Thursday, August 25, 2005

La Fuente
En un instante, los transeúntes se detuvieron pétreos, las agujas del reloj se pararon y los ruidos de la ciudad, fusionados, se transformaron en un son ominoso pendiente en el tiempo. Quienes habían quedado como testigos de este accidente temporal no llevaron más que el recuerdo de un transcurso esperado y concebible. El continuo no se quebrantó en sus vidas. Empero, bajo las sombras de las aves varadas en un punto fijo del cielo, el chorro de agua, que emanaba de la fuente y caía en la bandeja revestida de un mosaico de estilo bizantino, disminuía en su flujo a medida que se extendía aquel estado accidental. Cuando ya no salió ninguna gota, aún provocando el ruido del choque del agua contra la piedra, el hechizado mundo despertó. Ni los hombres que caminaban por la acera acercándose a la fuente, ni los jóvenes sentados circularmente en el borde del platillo, dejaron de percibir por ojos y oídos al agua que caía. Tampoco quienes solían posarse frente a ella para arrojar monedas por el halago de una esperanza huera que llevara los deseos a la experiencia, a lo tangible, concibieron jamás que la esencia de la fuente había perdido su razón, lo cual era su muerte.
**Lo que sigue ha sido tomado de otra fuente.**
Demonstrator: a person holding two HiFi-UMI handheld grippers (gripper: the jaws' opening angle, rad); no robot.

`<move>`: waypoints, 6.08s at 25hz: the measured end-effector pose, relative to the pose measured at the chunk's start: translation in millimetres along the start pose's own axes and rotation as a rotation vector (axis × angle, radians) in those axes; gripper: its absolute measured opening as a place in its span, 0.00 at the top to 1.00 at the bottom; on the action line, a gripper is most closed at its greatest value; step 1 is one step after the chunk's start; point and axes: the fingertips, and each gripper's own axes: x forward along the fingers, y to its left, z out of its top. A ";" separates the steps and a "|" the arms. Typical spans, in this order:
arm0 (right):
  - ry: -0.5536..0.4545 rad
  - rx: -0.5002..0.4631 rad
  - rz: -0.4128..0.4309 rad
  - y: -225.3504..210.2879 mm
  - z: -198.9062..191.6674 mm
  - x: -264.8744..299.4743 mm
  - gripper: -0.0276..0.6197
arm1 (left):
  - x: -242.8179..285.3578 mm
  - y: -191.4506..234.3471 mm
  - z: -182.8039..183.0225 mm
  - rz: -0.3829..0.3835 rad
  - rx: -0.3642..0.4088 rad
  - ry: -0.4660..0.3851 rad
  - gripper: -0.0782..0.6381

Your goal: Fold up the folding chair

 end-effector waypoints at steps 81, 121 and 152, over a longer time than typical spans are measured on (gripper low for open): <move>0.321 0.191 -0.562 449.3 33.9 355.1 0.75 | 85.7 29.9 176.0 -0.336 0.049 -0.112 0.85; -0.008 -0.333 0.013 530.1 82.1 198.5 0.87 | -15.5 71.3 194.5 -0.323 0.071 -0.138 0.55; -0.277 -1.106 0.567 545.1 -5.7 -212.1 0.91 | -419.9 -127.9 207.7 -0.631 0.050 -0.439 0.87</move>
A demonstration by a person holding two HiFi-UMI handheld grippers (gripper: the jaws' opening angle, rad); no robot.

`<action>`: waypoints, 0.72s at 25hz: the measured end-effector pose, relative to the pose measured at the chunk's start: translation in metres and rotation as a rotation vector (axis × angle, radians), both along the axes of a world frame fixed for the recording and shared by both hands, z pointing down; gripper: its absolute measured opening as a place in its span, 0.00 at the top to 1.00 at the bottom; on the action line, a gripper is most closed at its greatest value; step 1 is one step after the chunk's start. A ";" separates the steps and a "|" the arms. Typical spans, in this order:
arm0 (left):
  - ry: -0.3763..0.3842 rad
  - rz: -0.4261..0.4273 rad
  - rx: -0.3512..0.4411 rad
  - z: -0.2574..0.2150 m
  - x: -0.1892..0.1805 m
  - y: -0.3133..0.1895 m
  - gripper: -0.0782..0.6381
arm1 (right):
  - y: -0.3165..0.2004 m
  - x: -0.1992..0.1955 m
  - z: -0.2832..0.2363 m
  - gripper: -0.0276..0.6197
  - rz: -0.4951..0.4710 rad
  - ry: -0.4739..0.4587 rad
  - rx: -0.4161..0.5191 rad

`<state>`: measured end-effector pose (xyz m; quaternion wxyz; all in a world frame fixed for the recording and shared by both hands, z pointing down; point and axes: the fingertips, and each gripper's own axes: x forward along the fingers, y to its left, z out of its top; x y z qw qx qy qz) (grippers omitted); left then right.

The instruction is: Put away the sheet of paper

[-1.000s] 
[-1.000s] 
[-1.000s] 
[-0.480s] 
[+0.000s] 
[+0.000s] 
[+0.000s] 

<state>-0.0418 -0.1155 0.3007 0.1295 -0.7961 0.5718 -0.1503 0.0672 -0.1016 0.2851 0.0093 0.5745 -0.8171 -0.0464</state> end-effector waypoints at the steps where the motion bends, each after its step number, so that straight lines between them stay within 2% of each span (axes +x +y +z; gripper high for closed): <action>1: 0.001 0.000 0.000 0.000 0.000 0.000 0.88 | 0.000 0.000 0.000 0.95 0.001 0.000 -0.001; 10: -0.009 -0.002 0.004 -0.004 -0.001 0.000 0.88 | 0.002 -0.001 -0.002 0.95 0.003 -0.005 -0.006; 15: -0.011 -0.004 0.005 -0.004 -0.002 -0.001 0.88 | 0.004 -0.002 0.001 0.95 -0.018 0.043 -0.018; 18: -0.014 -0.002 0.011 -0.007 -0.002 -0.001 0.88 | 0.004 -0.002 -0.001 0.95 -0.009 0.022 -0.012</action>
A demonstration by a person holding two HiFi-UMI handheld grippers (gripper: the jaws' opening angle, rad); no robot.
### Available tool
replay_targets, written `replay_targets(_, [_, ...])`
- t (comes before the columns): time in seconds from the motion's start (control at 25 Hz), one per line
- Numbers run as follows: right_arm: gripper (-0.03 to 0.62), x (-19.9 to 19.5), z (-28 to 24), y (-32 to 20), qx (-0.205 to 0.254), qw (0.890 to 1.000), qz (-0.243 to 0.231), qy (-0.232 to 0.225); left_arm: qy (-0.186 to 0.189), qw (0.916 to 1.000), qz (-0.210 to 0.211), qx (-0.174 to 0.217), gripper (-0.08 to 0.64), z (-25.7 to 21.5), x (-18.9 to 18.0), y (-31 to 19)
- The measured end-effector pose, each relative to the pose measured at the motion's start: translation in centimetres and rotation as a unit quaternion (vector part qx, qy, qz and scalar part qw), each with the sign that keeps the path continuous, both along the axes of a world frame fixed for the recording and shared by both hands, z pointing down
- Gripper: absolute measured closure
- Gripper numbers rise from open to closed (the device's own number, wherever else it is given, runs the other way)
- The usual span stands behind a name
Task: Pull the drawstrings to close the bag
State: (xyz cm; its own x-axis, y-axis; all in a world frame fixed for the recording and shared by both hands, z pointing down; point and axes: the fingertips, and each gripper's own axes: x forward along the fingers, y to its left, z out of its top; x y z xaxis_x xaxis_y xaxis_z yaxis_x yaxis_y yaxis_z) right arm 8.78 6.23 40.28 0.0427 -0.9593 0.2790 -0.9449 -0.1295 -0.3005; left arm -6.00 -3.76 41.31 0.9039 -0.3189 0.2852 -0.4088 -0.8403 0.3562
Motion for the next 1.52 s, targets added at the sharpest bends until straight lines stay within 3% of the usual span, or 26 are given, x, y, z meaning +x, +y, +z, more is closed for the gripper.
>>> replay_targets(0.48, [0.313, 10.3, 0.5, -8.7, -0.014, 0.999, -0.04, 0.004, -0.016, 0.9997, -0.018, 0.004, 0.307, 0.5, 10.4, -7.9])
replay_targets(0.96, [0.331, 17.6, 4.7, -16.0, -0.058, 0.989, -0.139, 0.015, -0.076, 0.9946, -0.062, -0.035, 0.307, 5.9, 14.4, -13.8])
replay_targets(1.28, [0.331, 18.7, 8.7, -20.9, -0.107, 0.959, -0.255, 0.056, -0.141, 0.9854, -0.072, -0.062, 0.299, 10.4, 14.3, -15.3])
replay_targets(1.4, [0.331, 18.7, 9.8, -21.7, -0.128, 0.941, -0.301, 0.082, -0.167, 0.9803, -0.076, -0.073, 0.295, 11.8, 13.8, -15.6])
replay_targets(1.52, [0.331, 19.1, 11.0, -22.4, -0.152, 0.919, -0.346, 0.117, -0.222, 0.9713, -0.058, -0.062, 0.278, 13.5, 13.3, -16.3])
Los musgos llegaron a cubrir el mosaico, mientras que sórdidas y acostumbradas manos impúdicas tomaban las monedas corroídas y entremezcladas con la nueva vegetación. En pocos días, una costra de musgo, suciedad y sales dejadas por el agua evaporada impedía la visión de las figuras fitomórficas que representaba el espléndido mosaico. Nadie era capaz de captar lo que frente a sus ojos había.
En la inadvertencia demencial, en la simulada visión de los ciudadanos; transeúntes y autoridades, los rayos del sol se conjugaban con las sustancias reactivas de la costra para desgastar las lustradas piedras del mosaico. Así, los efectos persistentes durante largos años llegaron a crear las condiciones para que el agua cáustica de las lluvias urbanas filtrara por orificios que se reprodujeron más y más. Un día, finalmente, la estructura cedió y un montículo de piedras, caños y mugre ocupó el emplazamiento de la fuente. El agua despedida al aire y caída luego al platillo seguía siendo contemplada sensorialmente, pero las quejas abundaron cuando los escombros de lo que en verdad no existía en su forma dejaron verse en aquel sitio, masivamente concurrido, públicamente adorado. Una partida enviada por el demandado ayuntamiento limpió aquellos restos, y conformes los habitantes, continuaron cultivando su fervor por el gustoso manantial.
Los años pasados se contaron en décadas y tras varias de ellas, la causa de la desaparición del chorro, el caño de agua que por romperse vertía toda su agua a la tierra y quitaba todo alimento a la fuente; hundió lentamente el pavimento. El lodazal que hubo entonces fue al poco tiempo dando espacio a un pozo aciago, en el cual el agua caía de la superficie hasta el profundo y oscuro fondo, dejando escuchar un penetrante murmullo que, con la expansión del pozo hacia el averno, resultaba más impetuoso e impresionante. Vaya destino aquel que impedía que un solo ser de afinados sentidos pudiera advertir la ruina de toda una ciudad. Las casas circundantes por fin se desplomaron, un vacío creciente, revestido de chatarra y cadáveres, por el cual corría hacia su interior el pequeño chorrillo, avanzaba devorándose intempestivamente la ciudad y sus habitantes.
El tiempo volvió a detenerse. El inmenso hueco dejó de crecer y esta vez el agua ya no fluyó por ninguna parte. Cuando el reloj se puso en marcha, ya no había nadie allí para enterrar todo aquello y escribir una nueva historia encima.

Marcos Papais,

Conde de Erialplatonia.

1 comment:

Unknown said...

Es que me cuesta hasta entenderte los cuento que encima ya se la moraleja que encierran de ante mano.

La verdad es que con un chanchito delante seguro que todo lo entiendo mejor.